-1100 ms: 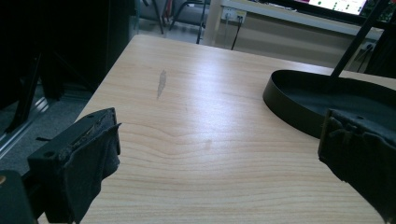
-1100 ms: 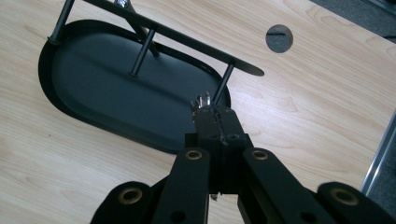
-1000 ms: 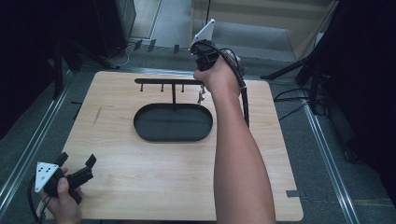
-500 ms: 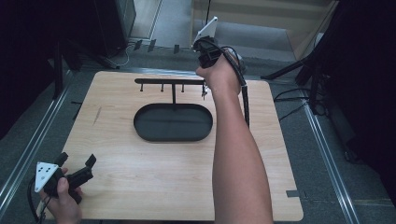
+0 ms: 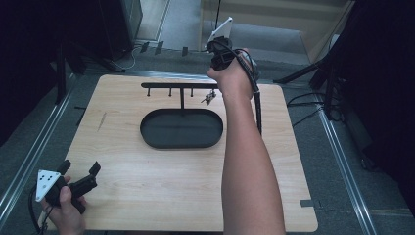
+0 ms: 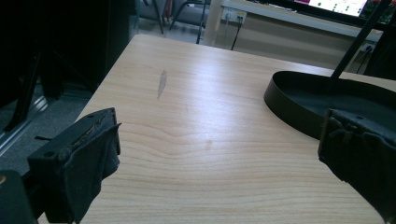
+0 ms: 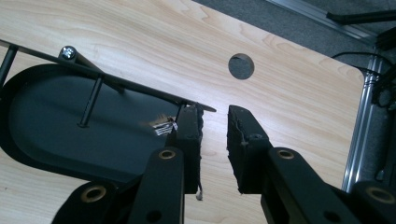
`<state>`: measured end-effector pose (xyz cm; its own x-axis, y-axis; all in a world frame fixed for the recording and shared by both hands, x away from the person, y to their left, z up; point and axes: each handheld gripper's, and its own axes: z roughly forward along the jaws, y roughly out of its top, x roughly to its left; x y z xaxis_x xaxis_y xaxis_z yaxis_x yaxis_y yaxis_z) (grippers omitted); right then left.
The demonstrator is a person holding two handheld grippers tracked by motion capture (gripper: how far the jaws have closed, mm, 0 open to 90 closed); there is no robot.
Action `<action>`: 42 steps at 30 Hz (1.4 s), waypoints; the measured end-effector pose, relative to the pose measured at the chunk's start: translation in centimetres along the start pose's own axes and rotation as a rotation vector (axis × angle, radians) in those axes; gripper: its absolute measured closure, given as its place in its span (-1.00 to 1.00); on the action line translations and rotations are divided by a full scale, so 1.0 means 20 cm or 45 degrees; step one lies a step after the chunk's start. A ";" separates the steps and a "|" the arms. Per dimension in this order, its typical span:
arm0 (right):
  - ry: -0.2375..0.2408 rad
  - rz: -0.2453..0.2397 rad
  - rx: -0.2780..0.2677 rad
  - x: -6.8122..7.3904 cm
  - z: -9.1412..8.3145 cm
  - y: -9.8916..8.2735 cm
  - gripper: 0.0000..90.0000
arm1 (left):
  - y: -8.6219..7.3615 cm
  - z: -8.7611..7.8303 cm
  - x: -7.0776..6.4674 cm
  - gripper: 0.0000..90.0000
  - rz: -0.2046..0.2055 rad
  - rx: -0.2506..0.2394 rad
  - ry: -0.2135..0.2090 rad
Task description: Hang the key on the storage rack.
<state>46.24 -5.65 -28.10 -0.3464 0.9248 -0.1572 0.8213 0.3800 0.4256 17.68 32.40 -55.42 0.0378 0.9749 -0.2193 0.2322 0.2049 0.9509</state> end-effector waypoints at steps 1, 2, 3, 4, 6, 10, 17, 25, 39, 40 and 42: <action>0.000 0.001 0.005 0.00 0.00 -0.01 0.67 | 0.00 0.00 0.00 -1.00 0.000 0.000 -0.001; 0.001 -0.001 0.008 -0.01 0.01 -0.01 0.67 | 0.00 0.00 0.00 -1.00 0.000 -0.002 -0.001; 0.008 0.000 0.014 -0.01 0.01 -0.01 0.67 | 0.00 0.00 0.00 -1.00 0.002 0.002 0.000; 0.014 0.000 0.023 -0.01 0.01 -0.02 0.67 | 0.00 0.00 0.00 -1.00 0.002 0.002 0.000; 0.015 0.013 0.029 -0.02 0.02 -0.03 0.67 | 0.00 0.00 0.00 -1.00 0.003 0.001 -0.001; 0.020 0.021 0.042 -0.05 0.02 -0.05 0.67 | 0.00 0.00 0.00 -1.00 0.011 0.005 0.003; 0.030 0.059 0.072 -0.12 0.03 -0.11 0.66 | 0.00 0.00 -0.01 -1.00 0.016 0.008 0.003; 0.050 0.087 0.109 -0.20 0.08 -0.20 0.66 | 0.00 0.00 -0.01 -1.00 0.017 0.004 0.006; 0.085 0.148 0.181 -0.35 0.20 -0.39 0.59 | 0.00 0.00 -0.01 -1.00 0.032 0.009 0.008; 0.089 0.150 0.185 -0.36 0.21 -0.40 0.58 | 0.00 0.00 -0.01 -1.00 0.032 0.009 0.007; 0.095 0.156 0.196 -0.38 0.23 -0.44 0.56 | 0.00 0.00 -0.01 -1.00 0.032 0.010 0.007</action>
<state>43.79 -15.85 -34.72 -0.2679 0.9625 -0.0438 0.9169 0.2686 0.2951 17.74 32.13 -55.36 0.0380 0.9803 -0.1940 0.2387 0.1796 0.9543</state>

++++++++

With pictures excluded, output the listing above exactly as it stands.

-1100 ms: 
-1100 ms: 
-1000 ms: 
-500 ms: 
+0 ms: 
+0 ms: 
+0 ms: 
`<state>`: measured end-effector pose (xyz cm; its own x-axis, y-axis; all in a world frame fixed for the recording and shared by both hands, x away from the person, y to their left, z up; point and axes: each handheld gripper's, and its own axes: z roughly forward along the jaws, y roughly out of its top, x roughly to its left; x y z xaxis_x xaxis_y xaxis_z yaxis_x yaxis_y yaxis_z) (grippers omitted); right then left.
The demonstrator is a person holding two handheld grippers tracked by motion capture (gripper: how far the jaws have closed, mm, 0 open to 90 closed); there is no robot.
Action `<action>`: 42 steps at 30 Hz (1.4 s), waypoints; the measured end-effector pose, relative to the pose measured at the chunk's start: translation in centimetres along the start pose's own axes and rotation as a rotation vector (axis × angle, radians) in those axes; gripper: its absolute measured closure, given as its place in its span (-1.00 to 1.00); on the action line translations and rotations are divided by a full scale, so 1.0 means 20 cm or 45 degrees; step one lies a step after the chunk's start. A ";" separates the steps and a "|" the arms. Per dimension in this order, its typical span:
arm0 (right):
  - ry: -0.2375..0.2408 rad
  - rz: -0.2453..0.2397 rad
  - rx: -0.2780..0.2677 rad
  - x: -6.8122..7.3904 cm
  - z: -9.1412..8.3145 cm
  - y: -9.8916..8.2735 cm
  - gripper: 0.0000..90.0000
arm1 (left):
  - y: -8.6219..7.3615 cm
  - z: -8.7611..7.8303 cm
  - x: -7.0776..6.4674 cm
  - gripper: 0.0000..90.0000
  - rz: -0.2046..0.2055 rad
  - rx: -0.2506..0.2394 rad
  - ry: -0.2135..0.2090 rad
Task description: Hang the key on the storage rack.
<state>46.24 -5.65 -28.10 -0.3464 0.9248 -0.1572 0.8213 0.3800 0.4256 17.68 32.40 -55.42 0.0378 0.9749 -0.2193 0.2322 0.2049 0.9509</state> end-effector waypoints at steps 1, 2, 3, 4, 6, 10, 17, 25, 39, 40 and 42: <action>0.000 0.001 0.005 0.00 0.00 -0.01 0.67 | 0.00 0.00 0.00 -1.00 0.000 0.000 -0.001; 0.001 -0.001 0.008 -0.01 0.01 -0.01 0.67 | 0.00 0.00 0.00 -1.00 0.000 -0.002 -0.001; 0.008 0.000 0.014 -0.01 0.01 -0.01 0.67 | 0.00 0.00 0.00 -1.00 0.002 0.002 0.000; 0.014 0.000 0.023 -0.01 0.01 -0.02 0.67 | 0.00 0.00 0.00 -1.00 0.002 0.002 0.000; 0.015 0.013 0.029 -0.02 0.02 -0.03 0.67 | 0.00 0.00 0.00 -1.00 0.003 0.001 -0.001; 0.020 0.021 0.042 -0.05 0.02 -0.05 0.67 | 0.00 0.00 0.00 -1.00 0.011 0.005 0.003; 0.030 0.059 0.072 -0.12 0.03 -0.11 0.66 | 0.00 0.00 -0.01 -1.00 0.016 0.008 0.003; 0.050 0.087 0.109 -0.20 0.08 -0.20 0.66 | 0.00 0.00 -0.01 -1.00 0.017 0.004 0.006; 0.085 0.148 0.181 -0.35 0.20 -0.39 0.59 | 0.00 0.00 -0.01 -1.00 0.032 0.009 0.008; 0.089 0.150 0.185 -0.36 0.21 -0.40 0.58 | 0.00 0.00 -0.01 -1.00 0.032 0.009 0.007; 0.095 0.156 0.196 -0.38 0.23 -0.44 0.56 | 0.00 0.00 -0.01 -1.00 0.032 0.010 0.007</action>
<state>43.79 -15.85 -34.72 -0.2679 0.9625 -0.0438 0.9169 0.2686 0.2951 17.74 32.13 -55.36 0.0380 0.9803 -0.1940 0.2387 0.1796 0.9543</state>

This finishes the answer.